Parlamento

Scusate: ma perchè il PD non dovrebbe dividersi?

16 Febbraio 2017

‘Mi stupisco del suo stupore’, direbbe qualcuno interpretando bene il pensiero di chi come me era al Lingotto più o meno 10 anni fa. Sul palco Veltroni faceva un discorso alto, arringando il popolo della sinistra riformista e disegnando le basi di un progetto che sulla carta avrebbe rigenerato il vecchio modello di partito novecentesco.

Veltroni sognava un ‘Partito liquido’ che non avrebbe dovuto appoggiarsi a sezioni o tessere. Parlava di ‘Vocazione maggioritaria’, intendendo il Partito Democratico come forza autonoma rispetto a una certa idea di coalizione che nel nostro povero paese ha sempre avuto il sapore aspro della segretezza, dell’inciucio.

Soprattutto però al Lingotto avvenne una cosa che in pochi hanno voglia di ricordare: nacque una forza politica nuova, sì, ma frutto della fusione dei due partiti che avevano ereditato la tradizione cattolica e quella comunista in Italia. Sì, perché Margherita e DS altri non erano che [una buona parte] ex Democrazia Cristiana ed Ex Partito Comunista Italiano.

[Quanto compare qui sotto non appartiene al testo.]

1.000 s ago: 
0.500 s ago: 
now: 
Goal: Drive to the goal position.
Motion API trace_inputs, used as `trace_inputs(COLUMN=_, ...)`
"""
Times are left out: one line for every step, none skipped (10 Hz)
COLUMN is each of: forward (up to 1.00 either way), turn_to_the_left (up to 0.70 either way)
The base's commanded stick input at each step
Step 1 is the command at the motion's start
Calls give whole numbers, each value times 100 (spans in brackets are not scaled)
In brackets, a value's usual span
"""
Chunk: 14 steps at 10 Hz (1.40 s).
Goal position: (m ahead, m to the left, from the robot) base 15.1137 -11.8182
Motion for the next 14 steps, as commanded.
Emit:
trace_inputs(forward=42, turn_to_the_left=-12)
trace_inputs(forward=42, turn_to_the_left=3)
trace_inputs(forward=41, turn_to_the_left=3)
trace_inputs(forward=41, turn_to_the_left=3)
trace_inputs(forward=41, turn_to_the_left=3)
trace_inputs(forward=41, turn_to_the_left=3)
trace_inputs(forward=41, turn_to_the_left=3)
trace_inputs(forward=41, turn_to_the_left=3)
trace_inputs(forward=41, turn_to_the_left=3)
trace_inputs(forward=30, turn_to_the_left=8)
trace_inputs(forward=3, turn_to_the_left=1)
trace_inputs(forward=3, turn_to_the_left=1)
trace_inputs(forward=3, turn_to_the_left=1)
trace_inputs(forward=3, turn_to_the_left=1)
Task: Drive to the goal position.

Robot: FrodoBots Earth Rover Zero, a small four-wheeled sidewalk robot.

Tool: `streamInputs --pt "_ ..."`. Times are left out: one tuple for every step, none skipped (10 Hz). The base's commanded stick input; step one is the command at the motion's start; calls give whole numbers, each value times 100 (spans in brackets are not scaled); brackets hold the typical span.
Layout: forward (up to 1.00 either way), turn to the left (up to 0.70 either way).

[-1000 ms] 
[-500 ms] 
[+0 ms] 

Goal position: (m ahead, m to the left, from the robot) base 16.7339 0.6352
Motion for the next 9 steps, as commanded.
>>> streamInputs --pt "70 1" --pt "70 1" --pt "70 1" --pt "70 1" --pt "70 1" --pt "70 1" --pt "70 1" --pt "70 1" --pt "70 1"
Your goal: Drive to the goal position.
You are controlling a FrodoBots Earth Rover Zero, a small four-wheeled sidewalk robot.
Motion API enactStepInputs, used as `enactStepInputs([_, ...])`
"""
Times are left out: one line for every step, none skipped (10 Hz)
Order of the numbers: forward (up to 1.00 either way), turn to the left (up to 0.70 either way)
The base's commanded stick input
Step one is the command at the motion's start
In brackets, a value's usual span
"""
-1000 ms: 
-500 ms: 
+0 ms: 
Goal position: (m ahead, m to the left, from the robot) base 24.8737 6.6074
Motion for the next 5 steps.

La storia ha fatto il suo corso, Veltroni non è più ‘quel’ Veltroni, è arrivato Renzi ed oggi tutti vediamo quello che succede sotto i nostri occhi ma sopra le nostre teste [curioso come ciò possa capitare, ma tant’è].

Viste le premesse difficilmente smentibili, insisto quindi a stupirmi dello stupore altrui; basta mettere in ordine i fatti:

Il PD nasce dalla fusione di due anime molto differenti in nome di una vocazione maggioritaria
Il PD nasce con una legge elettorale che adesso non esiste più
Il PD nasce con una fortissima vocazione riformista
Ora, non occorre un Nobel per fare la somma di tutto questo, credo. Le due anime del PD non si sono mai fuse del tutto e i grumi che non si sono mai amalgamati resistono e persistono ad avvelenare il dibattito interno del partito.

La futura legge elettorale molto probabilmente vedrà il sistema proporzionale come architrave del testo.

Le riforme si sono schiantate contro il NO del 4 Dicembre 2016.

La questione quindi non dovrebbe essere ‘scissione sì o no’, perché tutte le condizioni politiche presenti alla nascita del PD semplicemente non esistono più: è il Partito Democratico che è morto il 4 Dicembre, non Renzi.

Per cui, tenendo conto del fallimento delle riforme e di una legge elettorale che premierà le coalizioni [a meno che un singolo partito non prenda il 40% dei voti, come no..] non c’è che da prendere atto del fallimento di una stagione politica.

Non è un dramma la scissione, ma lo sono i suoi motivi formati da un micidiale miscuglio di miopia politica, personalismi, culto della personalità e confusione generale. Chi lo vive da vicino [o da dentro] sa bene che ogni partito, non solo il PD, ha all’interno i germi di continue faide interne, correnti, vere e proprie bande.

Bisognerebbe rammaricarsi del fatto di essere tornati all’era politica di 20 anni fa piuttosto che avere paura di una scissione che nei fatti è avvenuta mesi fa.

Sarà necessario trovare molte mediazioni, mettere in cantina il bipolarismo e in soffitta la vocazione maggioritaria, e soprattutto rendersi conto che ogni cosa, dalla migliore alla più triste, prima o poi finisce.

Si prenda atto: chi vuole andare vada e chi vuole rimanere resti, e poi per l’amor del cielo si ricominci a fare politica per un paese che ne ha disperatamente bisogno.